Stored items from a collection:
--------------------------------
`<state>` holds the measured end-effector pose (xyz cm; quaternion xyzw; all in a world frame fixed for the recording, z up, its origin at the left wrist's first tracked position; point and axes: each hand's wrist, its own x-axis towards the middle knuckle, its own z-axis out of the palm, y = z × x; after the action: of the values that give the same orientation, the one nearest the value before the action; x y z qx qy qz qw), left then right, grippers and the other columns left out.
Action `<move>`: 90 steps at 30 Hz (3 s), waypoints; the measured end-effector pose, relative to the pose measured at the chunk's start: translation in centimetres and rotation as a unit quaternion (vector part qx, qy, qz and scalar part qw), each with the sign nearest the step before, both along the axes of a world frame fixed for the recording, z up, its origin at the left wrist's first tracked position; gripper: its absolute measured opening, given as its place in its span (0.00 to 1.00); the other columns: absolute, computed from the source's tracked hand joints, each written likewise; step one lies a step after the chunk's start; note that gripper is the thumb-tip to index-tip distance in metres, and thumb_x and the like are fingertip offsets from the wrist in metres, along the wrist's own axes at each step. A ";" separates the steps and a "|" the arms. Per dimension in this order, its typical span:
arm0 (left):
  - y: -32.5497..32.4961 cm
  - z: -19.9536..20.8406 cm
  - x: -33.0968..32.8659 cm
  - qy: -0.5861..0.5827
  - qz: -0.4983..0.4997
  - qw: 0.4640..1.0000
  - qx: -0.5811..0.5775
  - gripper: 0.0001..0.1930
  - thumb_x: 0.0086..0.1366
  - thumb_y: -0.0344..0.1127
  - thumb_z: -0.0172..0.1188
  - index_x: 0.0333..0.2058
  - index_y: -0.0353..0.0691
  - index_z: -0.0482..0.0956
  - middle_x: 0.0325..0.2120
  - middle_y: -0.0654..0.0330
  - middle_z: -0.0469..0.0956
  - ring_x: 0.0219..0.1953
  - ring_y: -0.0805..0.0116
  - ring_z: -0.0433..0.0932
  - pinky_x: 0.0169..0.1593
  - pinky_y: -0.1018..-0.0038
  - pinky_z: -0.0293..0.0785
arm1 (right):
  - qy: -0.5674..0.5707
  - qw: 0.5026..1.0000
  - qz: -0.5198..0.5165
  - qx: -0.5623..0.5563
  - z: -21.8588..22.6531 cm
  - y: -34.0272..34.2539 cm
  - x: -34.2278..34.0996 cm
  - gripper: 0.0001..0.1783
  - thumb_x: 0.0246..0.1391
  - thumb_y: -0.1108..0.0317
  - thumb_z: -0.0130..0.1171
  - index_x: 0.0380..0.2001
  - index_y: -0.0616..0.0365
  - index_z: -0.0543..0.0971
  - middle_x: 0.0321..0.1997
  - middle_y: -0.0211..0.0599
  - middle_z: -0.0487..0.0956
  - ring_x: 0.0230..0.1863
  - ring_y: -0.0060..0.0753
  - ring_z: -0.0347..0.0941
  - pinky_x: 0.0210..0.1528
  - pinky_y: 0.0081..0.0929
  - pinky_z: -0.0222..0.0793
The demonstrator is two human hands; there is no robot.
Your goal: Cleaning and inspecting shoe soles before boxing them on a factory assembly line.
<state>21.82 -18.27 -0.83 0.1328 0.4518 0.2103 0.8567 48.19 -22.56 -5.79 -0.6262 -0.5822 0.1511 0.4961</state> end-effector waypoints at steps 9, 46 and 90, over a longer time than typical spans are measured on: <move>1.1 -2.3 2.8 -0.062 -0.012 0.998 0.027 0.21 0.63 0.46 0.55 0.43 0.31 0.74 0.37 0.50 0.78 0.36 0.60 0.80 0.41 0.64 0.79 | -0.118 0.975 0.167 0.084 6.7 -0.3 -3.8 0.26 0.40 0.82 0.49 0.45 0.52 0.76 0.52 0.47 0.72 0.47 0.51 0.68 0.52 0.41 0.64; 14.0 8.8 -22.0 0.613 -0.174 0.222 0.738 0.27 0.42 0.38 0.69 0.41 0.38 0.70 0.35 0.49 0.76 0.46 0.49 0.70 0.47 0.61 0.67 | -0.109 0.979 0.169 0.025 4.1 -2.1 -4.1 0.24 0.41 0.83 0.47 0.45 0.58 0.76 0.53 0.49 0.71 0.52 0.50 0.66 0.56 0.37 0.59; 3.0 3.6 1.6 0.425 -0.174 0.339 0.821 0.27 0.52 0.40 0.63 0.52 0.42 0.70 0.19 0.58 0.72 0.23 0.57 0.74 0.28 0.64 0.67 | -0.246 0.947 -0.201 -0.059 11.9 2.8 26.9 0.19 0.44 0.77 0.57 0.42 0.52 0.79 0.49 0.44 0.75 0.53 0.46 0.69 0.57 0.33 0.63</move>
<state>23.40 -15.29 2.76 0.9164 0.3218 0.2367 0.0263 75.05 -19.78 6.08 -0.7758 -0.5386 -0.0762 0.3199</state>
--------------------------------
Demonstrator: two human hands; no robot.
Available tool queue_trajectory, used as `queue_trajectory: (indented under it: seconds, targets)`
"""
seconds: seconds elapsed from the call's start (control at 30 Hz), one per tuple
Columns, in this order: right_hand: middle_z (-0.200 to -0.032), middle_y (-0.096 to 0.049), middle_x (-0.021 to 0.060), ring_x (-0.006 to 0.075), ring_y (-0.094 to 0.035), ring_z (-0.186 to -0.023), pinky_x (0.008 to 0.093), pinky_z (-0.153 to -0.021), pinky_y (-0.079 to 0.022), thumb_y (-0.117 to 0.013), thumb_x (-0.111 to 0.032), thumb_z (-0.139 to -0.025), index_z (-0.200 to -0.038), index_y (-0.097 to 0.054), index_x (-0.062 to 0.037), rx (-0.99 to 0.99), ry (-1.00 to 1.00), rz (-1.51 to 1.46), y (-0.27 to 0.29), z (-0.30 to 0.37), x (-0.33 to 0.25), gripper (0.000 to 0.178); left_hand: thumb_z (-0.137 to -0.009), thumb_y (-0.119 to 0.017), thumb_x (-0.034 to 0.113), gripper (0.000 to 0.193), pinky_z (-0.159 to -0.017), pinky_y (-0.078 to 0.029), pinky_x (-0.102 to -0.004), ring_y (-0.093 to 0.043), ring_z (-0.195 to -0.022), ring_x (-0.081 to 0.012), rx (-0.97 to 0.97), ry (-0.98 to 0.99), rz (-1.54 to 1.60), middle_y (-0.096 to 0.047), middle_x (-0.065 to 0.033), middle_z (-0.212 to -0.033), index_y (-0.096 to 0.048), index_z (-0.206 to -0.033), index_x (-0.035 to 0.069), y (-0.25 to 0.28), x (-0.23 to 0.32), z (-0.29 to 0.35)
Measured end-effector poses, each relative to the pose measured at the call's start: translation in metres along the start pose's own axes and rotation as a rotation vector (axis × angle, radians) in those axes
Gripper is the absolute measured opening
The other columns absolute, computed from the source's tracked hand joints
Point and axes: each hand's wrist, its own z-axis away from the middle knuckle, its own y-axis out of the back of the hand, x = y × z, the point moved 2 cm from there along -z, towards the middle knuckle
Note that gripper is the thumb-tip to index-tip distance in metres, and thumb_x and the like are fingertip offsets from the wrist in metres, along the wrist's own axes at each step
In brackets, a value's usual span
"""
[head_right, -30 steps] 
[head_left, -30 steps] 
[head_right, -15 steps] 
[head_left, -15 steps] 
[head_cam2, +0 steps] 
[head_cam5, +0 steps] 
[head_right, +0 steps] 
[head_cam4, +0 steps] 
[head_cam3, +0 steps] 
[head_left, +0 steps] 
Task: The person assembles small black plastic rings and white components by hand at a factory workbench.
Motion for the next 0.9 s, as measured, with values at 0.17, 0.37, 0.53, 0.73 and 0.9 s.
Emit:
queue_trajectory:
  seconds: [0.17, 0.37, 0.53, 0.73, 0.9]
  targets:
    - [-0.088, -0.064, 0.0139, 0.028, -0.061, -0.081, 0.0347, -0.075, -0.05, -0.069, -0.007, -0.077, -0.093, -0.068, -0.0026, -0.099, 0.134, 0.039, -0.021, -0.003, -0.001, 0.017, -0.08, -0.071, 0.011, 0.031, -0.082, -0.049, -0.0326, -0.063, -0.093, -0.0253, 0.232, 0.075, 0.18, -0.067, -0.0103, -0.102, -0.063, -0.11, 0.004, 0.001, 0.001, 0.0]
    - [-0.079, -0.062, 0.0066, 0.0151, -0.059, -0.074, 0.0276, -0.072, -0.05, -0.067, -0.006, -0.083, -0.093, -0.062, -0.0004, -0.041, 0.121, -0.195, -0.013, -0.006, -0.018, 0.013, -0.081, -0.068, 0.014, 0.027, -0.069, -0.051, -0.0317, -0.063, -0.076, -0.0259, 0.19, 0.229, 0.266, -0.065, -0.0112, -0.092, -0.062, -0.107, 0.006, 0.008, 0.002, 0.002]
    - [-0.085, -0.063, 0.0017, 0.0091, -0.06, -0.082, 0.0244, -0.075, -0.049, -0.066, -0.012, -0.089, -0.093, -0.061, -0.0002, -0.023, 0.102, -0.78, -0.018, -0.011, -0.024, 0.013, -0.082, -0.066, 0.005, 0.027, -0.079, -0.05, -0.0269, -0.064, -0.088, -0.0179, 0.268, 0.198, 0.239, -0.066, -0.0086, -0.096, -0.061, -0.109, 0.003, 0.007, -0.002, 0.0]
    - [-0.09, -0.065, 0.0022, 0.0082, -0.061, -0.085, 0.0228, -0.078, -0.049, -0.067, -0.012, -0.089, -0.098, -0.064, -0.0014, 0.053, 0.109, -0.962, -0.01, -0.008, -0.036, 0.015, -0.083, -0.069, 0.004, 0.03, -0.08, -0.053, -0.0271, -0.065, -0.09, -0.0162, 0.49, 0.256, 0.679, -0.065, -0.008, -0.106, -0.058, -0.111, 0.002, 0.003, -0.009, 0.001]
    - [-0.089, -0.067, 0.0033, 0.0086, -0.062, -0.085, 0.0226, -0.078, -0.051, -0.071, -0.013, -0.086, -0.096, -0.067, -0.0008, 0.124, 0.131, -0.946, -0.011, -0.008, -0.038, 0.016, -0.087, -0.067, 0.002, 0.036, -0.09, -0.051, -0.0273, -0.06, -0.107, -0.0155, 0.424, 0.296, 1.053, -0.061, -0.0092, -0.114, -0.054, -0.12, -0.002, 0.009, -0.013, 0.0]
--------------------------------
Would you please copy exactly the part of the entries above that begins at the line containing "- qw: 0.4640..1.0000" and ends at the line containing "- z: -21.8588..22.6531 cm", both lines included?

  - qw: 0.4640..1.0000
  - qx: -0.5811..0.5775
  - gripper: 0.0001..0.1930
  - thumb_x: 0.0086..0.1366
  - thumb_y: -0.0344..0.1127
  - thumb_z: -0.0172..0.1188
  - index_x: 0.0333..0.2058
  - index_y: -0.0353..0.0691
  - index_z: -0.0482..0.0956
  - middle_x: 0.0325..0.2120
  - middle_y: -0.0654..0.0330
  - middle_z: -0.0469..0.0956
  - ring_x: 0.0219..0.1953
  - ring_y: -0.0805..0.0116
  - ring_z: -0.0433..0.0932
  - pinky_x: 0.0169..0.1593
  - pinky_y: -0.1018..-0.0038
  - pinky_z: -0.0293..0.0785
arm1 (right):
  - qy: -0.5674..0.5707
  - qw: 0.5026..1.0000
  - qz: -0.5198..0.5165
  - qx: -0.5623..0.5563
  - z: -21.8588..22.6531 cm

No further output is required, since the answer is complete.